Winter, EnableUs Community

[skeptical] Alright, but I think the bit providers still underrate is the offer. In a candidate-short market, why are we still seeing ads that demand everything and reveal nothing? No pay, no supervision details, no hours, no clue whether shifts are stable.

Will, EnableUs Community

This is one of my biggest bugbears. Pay transparency matters. If the role is under SCHADS, say the classification and give the range. As of 1 July 2025, those rates lifted by 3.5%. So if you're still posting vague lines like "competitive salary," you're missing a real differentiator.
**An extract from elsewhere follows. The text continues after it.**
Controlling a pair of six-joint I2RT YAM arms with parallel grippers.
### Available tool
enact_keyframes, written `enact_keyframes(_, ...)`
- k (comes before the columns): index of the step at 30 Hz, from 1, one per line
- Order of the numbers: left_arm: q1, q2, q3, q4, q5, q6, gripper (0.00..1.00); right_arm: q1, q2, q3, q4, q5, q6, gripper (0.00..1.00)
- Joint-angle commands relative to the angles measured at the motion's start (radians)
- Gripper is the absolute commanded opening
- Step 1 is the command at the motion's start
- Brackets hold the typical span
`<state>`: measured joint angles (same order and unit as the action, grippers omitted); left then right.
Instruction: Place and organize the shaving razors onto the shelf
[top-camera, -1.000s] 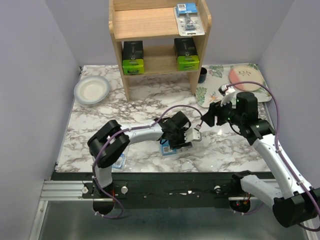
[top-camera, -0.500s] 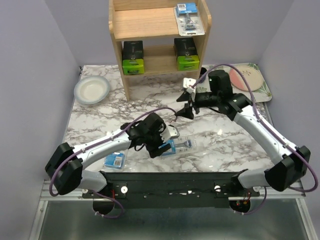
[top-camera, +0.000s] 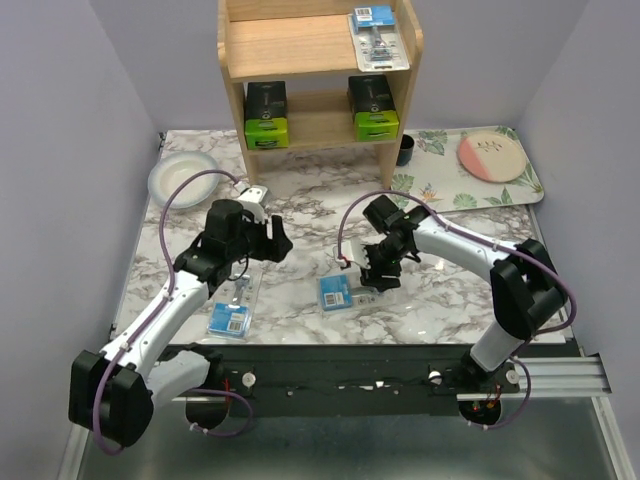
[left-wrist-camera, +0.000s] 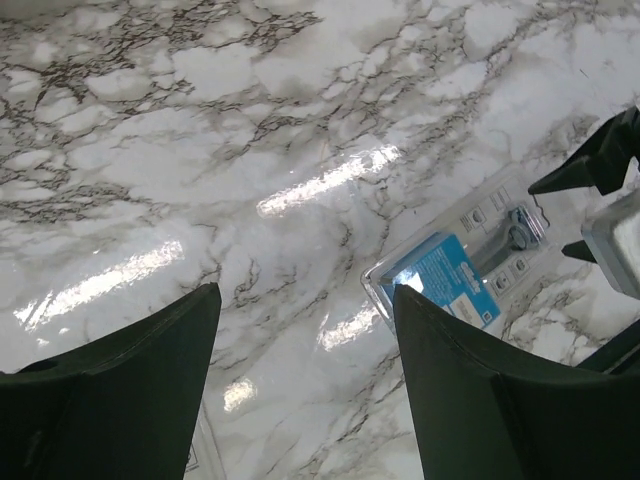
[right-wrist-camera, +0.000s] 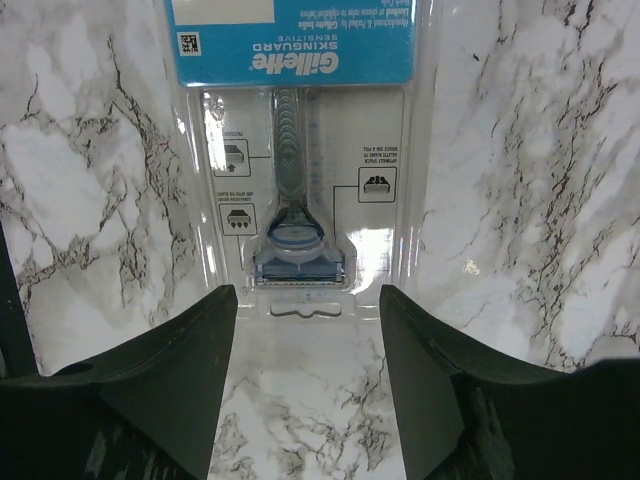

Winter, EnableUs Community

That "1 July 2025, 3.5%" detail is one candidates notice. It says you've done your homework and you respect their time. Same with specific benefits: regular supervision, flexible scheduling, consistent hours, study support, professional development. Don't make people guess whether the job will actually sustain them.

Will, EnableUs Community

And make the application process clean. Ask for a CV no longer than two pages, maybe a short cover letter, or better -- one targeted question. Something like: "What does person-centred support mean in practice?" That question does two jobs. It filters out people who didn't read the ad, and it gives you an early values signal.

Winter, EnableUs Community

[questioning tone] So let me try to say it back. A better ad doesn't just attract more candidates. It reduces noise. Because if you've described morning personal care, community participation, psychosocial support, the pay range, and one values question, the wrong-fit applicant is more likely to opt out before they hit send.

Will, EnableUs Community

Almost -- not just wrong-fit applicants. It also gives the RIGHT people permission to opt in. The experienced worker who was on the fence sees a serious ad, sees the specifics, sees the support on offer, and thinks, "Okay... this place knows what the role actually is."

Winter, EnableUs Community

[softly] And that's the part I keep coming back to. A job ad is never just recruitment copy. It's a little moral document. It tells people whether your organisation sees support work as a checklist... or as skilled, relational, human work carried out by people worth speaking to properly.